When he finally swung around and brought the contemptuous mobiles under direct visual observation, Bigboss paused to evaluate the situation. It required no small amount of self-control to restrain his motor circuits. But he had to. For he was determined the arrogant mobiles would not again reach the sanctuary of their Totem.
Grazer stood before the three creatures, his servo units idling as his transmitter continued to send frantic eurekas. And now his excited impulses were joined by those of other servitors who had formed a half circle around the outcropping—Peter the Meter, boasting of excitation of an infrared radiometer; Breather, reporting traces of both oxygen and carbon dioxide in the immediate atmosphere; Minnie, whose high neutron flux instruments were beginning to identify concentrations of calcium, potassium, carbon.
Sequencing and storing the data, Bigboss sent out a curt directive that amounted to: Do not analyze! Just stay out of the way!
The ring of clansmen remained poised. Several times one of the nonmetallic captives attempted to force its way through the workers, but was pulled back by another mobile.

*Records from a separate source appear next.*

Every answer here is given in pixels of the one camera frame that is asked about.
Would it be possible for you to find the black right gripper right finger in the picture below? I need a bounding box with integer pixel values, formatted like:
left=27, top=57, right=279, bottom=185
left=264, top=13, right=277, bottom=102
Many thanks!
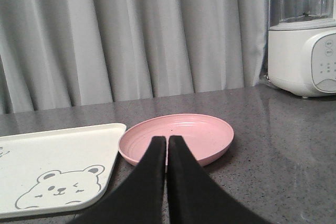
left=167, top=136, right=267, bottom=223

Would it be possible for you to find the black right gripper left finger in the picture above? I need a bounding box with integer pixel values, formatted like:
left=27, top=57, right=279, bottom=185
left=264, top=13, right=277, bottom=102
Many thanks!
left=71, top=136, right=166, bottom=223

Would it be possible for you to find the pink round plate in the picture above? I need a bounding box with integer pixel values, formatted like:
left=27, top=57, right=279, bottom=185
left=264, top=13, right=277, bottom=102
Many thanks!
left=119, top=113, right=234, bottom=166

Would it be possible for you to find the cream bear serving tray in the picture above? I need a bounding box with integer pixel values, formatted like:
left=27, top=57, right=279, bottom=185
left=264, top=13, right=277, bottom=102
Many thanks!
left=1, top=123, right=126, bottom=219

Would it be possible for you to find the grey curtain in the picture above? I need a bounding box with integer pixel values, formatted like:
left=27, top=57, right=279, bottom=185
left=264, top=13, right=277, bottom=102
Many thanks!
left=1, top=0, right=267, bottom=114

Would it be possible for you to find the white blender appliance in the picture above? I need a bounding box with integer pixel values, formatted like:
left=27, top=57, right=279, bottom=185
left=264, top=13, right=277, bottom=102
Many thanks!
left=268, top=0, right=335, bottom=98

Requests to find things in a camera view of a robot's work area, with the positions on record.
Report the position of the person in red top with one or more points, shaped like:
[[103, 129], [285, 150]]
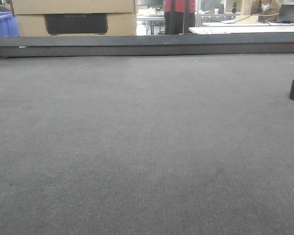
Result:
[[179, 16]]

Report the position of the white background table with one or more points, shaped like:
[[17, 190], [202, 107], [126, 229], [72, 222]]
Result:
[[230, 28]]

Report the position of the cardboard box with black label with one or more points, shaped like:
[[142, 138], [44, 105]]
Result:
[[40, 18]]

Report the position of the seated person brown jacket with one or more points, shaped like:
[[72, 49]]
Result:
[[266, 8]]

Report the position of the blue plastic crate background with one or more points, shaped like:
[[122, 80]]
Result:
[[8, 25]]

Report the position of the grey laptop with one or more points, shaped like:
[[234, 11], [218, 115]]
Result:
[[286, 14]]

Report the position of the dark metal table rail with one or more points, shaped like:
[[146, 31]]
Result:
[[156, 45]]

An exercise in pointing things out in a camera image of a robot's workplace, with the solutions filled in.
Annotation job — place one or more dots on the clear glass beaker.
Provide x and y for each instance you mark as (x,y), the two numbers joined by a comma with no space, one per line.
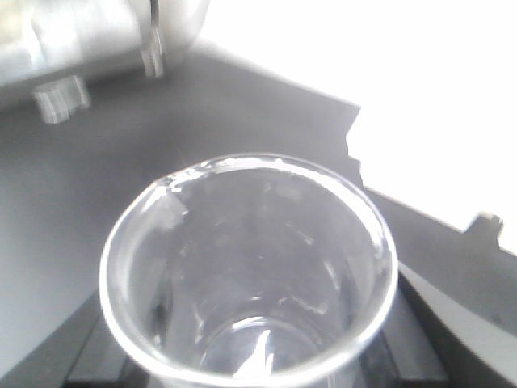
(249,270)

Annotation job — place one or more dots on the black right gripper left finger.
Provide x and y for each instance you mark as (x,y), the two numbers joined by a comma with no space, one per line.
(81,352)

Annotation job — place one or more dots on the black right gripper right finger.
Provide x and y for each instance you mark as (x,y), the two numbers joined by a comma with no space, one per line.
(430,340)

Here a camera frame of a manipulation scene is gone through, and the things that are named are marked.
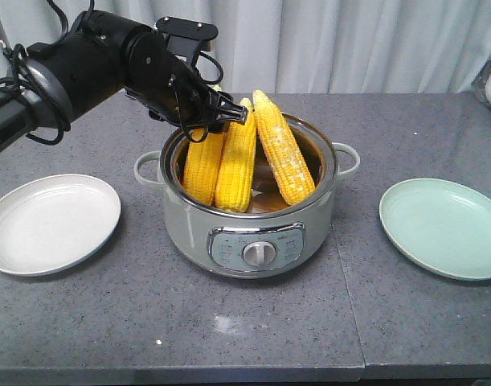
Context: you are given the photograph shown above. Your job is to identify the black gripper viewer left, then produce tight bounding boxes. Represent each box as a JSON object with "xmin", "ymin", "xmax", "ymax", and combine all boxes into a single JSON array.
[{"xmin": 125, "ymin": 32, "xmax": 248, "ymax": 129}]

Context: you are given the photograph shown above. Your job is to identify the yellow corn cob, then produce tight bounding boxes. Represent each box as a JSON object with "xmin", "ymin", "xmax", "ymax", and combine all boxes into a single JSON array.
[
  {"xmin": 215, "ymin": 97, "xmax": 256, "ymax": 213},
  {"xmin": 182, "ymin": 133, "xmax": 225, "ymax": 205}
]

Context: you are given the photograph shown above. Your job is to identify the speckled orange-yellow corn cob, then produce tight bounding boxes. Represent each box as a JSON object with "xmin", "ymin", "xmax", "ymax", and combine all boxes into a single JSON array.
[{"xmin": 252, "ymin": 89, "xmax": 315, "ymax": 206}]

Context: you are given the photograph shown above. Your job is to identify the grey pleated curtain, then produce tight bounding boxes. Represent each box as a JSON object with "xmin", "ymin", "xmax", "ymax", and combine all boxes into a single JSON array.
[{"xmin": 0, "ymin": 0, "xmax": 491, "ymax": 94}]

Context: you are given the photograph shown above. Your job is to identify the grey-green electric cooking pot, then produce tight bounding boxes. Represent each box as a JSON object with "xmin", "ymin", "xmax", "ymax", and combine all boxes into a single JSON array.
[{"xmin": 134, "ymin": 115, "xmax": 360, "ymax": 279}]

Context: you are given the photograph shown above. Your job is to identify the white round plate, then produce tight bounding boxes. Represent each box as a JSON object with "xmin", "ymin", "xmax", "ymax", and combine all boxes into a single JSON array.
[{"xmin": 0, "ymin": 174, "xmax": 121, "ymax": 277}]

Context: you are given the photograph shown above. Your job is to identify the light green round plate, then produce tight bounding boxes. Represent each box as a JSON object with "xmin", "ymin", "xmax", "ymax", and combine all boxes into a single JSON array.
[{"xmin": 378, "ymin": 178, "xmax": 491, "ymax": 281}]

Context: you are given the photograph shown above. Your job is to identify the black camera mount viewer left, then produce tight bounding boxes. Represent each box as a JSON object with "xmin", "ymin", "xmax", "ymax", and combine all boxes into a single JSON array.
[{"xmin": 155, "ymin": 16, "xmax": 219, "ymax": 67}]

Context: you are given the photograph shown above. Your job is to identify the black cable viewer left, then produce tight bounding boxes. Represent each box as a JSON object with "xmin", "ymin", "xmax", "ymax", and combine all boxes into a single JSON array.
[{"xmin": 0, "ymin": 2, "xmax": 105, "ymax": 152}]

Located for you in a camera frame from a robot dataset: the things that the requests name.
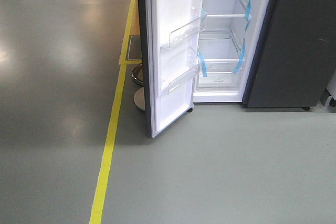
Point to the clear door bin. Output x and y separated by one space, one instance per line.
179 35
175 72

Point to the lower clear door bin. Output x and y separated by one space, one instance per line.
175 72

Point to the open fridge door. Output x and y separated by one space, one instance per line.
157 17

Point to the grey floor sign mat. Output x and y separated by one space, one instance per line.
134 48

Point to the chrome stanchion post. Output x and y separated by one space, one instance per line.
137 74

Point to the middle clear door bin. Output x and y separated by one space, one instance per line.
179 35

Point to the yellow floor tape line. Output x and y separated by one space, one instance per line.
107 156

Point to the white fridge interior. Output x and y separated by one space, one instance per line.
228 46

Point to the silver sign stand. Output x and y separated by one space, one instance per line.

Bigboss brought up his blaster and loosed a vicious, blinding charge that swamped half a dozen unretracted photometers and pulverized the top of the outcropping. He adjusted his aim, compensating for the crouching, huddled position the interlopers had assumed, and fed renewed energy to the blaster's condenser.
By the next sine wave peak, however, he regretted his pre-occupation with the mobiles. For, at that moment, Minnie's drill head, sweeping through one of his fields of vision before he could discharge the blaster, crashed into video pickup lens Three.